## WORK ORDER
How many lines below include the string "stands"? State the number alone.

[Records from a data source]

----

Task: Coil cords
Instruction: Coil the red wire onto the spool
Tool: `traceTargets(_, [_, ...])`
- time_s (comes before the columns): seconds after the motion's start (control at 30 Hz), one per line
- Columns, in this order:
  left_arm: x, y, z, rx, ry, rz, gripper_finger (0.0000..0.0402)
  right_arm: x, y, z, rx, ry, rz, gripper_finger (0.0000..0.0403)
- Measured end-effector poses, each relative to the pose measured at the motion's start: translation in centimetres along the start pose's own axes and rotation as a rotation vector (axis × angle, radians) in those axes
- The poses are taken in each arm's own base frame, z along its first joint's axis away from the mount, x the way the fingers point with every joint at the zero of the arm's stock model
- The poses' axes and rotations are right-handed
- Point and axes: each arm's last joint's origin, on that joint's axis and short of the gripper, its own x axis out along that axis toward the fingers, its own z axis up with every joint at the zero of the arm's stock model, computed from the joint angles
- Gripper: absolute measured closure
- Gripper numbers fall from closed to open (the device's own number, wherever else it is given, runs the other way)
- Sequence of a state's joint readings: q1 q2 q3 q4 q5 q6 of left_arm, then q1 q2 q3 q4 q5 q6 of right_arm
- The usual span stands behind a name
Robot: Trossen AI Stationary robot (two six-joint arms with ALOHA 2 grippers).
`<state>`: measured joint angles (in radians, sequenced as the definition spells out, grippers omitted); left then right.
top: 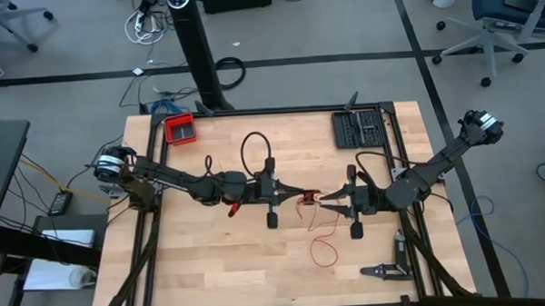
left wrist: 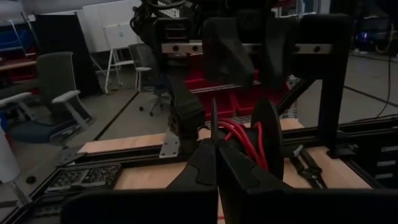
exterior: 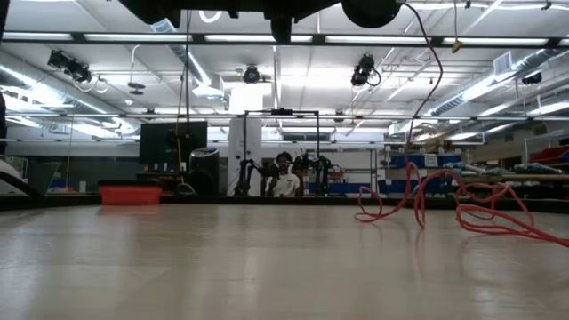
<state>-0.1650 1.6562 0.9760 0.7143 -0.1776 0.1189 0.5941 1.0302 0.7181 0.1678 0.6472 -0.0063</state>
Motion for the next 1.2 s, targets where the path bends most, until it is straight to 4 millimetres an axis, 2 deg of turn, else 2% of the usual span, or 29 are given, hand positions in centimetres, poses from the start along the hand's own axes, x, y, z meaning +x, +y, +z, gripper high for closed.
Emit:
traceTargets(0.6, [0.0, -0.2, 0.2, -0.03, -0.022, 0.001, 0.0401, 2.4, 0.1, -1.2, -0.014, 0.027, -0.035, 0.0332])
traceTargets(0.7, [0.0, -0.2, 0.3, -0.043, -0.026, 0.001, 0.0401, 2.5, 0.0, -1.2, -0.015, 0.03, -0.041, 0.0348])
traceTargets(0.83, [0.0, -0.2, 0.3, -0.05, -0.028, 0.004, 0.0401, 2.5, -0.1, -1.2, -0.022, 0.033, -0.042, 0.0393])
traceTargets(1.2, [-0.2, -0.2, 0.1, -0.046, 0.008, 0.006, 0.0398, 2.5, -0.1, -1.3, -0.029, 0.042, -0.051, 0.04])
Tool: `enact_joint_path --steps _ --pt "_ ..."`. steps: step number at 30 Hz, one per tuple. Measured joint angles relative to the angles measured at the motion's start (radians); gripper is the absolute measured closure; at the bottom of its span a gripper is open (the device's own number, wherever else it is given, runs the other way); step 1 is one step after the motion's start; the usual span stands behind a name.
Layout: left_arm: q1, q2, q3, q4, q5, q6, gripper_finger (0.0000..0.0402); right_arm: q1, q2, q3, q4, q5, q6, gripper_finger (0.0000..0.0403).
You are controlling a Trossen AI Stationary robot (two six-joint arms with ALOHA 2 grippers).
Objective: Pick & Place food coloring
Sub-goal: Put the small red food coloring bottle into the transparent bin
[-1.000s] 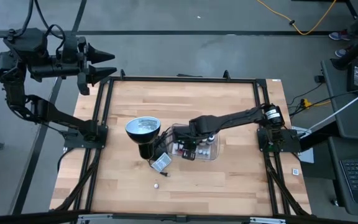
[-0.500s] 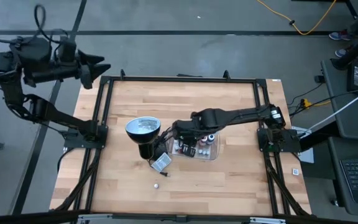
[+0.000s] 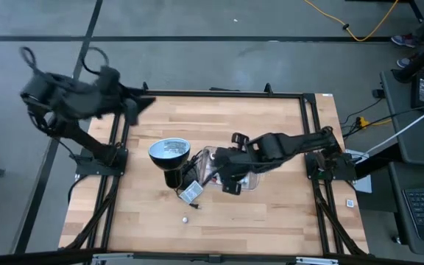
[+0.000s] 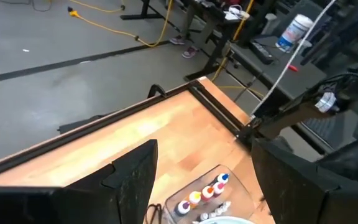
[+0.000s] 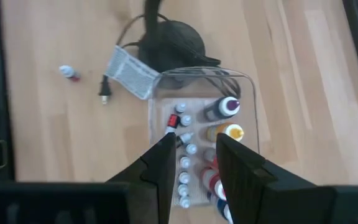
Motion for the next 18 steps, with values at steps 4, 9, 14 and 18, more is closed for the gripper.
enact_joint_path --steps 4,9,14,18 --pt "-0.079 0.067 0.000 0.022 -0.104 -0.085 0.0149 0.046 -0.018 0.020 -0.018 0.010 0.007 0.0286" --pt "-0.163 0.159 0.000 0.048 -0.170 -0.187 0.0149 0.106 -0.032 0.018 -0.049 0.025 0.026 0.0286" --pt "-0.248 0.231 0.000 0.059 -0.247 -0.343 0.0149 0.163 -0.032 0.018 -0.049 0.026 0.030 0.0286" --pt "-0.318 0.282 0.000 0.113 -0.281 -0.421 0.0155 0.201 -0.032 0.018 -0.049 0.052 0.034 0.0286"
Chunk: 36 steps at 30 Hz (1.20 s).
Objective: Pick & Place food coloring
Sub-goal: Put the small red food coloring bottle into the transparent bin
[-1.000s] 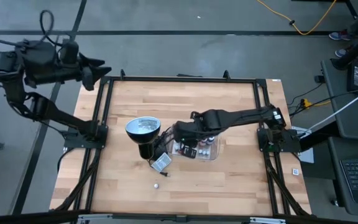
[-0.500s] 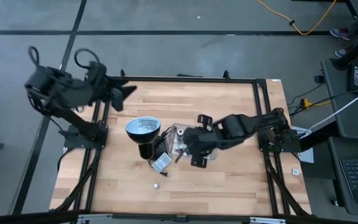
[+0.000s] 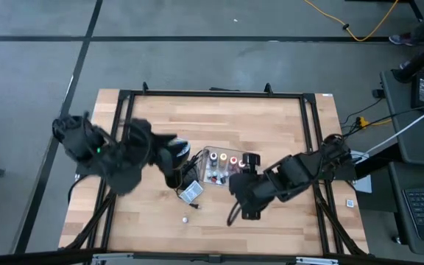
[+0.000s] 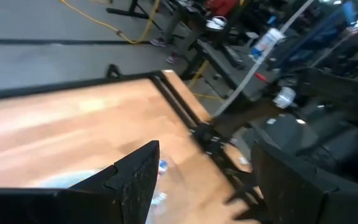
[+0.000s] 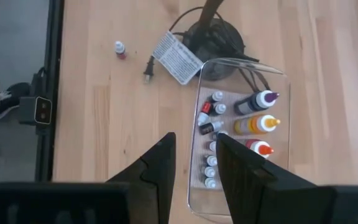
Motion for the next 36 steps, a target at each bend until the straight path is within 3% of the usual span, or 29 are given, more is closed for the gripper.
enact_joint_path --steps 11,16,27,36 --pt "-0.182 0.103 0.001 0.281 -0.079 0.015 0.0169 0.059 0.000 0.000 0.000 0.019 0.029 0.0286" --pt "-0.270 0.175 0.001 0.350 -0.055 -0.013 0.0169 0.076 0.000 -0.001 0.000 0.019 0.049 0.0286" --pt "-0.394 0.411 0.001 0.332 0.174 -0.405 0.0169 0.104 0.000 -0.001 0.001 0.019 0.075 0.0286" --pt "-0.413 0.583 0.000 0.090 0.381 -0.695 0.0169 0.107 0.000 -0.001 0.001 0.027 0.046 0.0286"
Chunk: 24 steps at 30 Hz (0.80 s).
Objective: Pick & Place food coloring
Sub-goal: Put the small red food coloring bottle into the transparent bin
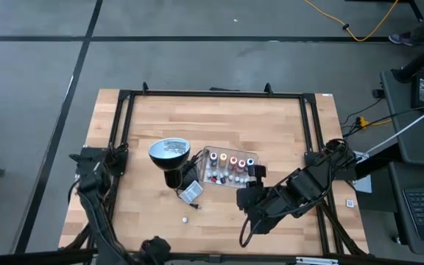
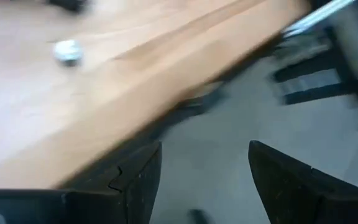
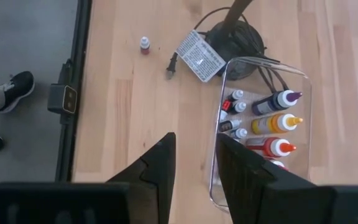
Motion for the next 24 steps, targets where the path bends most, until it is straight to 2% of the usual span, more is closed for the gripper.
enact_joint_path --steps 5,14,24 --pt "0.001 0.092 0.000 -0.153 0.072 -0.020 0.0169 0.000 0.000 0.000 0.000 0.004 -0.028 0.0286" --pt "0.006 0.260 0.000 -0.233 0.074 0.086 0.0169 0.000 0.000 0.000 0.006 0.064 -0.027 0.0286" --pt "0.020 0.387 0.000 -0.243 -0.061 0.013 0.0167 -0.001 0.000 0.000 0.046 0.091 -0.029 0.0286"
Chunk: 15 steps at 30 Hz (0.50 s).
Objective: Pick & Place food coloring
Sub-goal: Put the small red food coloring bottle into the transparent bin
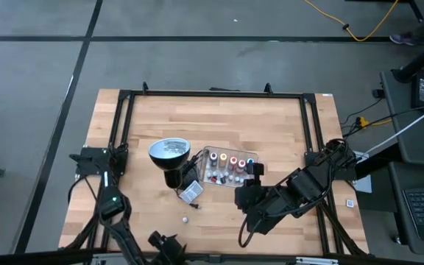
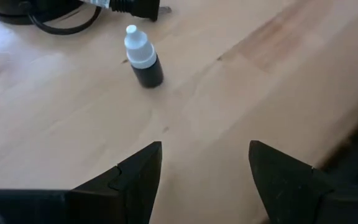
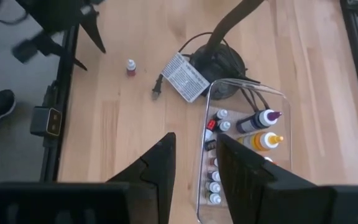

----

## SOLUTION TO THIS TASK
2